━━━ AVAILABLE DATA

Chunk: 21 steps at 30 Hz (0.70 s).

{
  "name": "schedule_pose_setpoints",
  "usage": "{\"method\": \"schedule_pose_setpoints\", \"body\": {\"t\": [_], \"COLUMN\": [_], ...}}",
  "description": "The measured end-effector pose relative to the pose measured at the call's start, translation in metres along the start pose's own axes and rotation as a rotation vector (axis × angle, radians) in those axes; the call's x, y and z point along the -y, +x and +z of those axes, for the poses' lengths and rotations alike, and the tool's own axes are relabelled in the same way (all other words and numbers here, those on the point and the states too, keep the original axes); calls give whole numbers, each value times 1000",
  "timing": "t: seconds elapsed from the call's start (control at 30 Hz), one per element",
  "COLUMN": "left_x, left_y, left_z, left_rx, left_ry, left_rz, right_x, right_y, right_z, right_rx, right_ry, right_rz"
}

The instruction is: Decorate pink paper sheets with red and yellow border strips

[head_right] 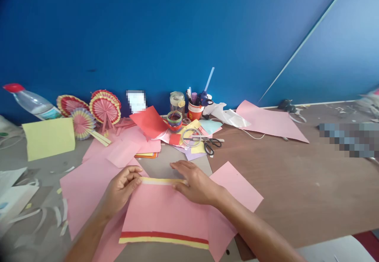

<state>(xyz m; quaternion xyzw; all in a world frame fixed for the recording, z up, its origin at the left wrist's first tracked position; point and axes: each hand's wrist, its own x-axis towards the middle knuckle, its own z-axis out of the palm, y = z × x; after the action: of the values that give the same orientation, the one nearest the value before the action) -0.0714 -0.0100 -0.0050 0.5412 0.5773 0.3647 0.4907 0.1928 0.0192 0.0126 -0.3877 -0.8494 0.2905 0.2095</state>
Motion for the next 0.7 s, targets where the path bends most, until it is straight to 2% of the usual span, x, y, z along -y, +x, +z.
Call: {"method": "schedule_pose_setpoints", "body": {"t": [0.17,0.3,0.4,0.6,0.7], "left_x": [-9,-12,-10,-4,-4], "left_y": [-3,-4,-2,2,3], "left_z": [1,1,-1,-12,-14], "left_rx": [-3,-42,-115,-206,-206], "left_ry": [-62,-133,-182,-256,-262], "left_rz": [-15,2,9,-12,-9], "right_x": [26,31,29,14,-2], "right_y": [19,44,54,37,23], "right_z": [0,3,0,-23,-35], "right_rx": [134,271,370,388,401], "right_ry": [-33,210,376,374,469], "right_rz": [63,215,227,296,364]}}
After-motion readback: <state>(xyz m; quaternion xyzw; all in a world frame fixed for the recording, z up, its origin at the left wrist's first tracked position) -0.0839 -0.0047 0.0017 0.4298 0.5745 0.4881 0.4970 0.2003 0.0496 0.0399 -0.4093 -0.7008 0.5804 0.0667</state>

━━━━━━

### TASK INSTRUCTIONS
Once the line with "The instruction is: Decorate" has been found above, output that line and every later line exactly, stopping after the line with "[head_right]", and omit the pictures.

### ANSWER SECTION
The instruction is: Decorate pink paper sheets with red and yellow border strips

[head_right] 

The response has been given in full.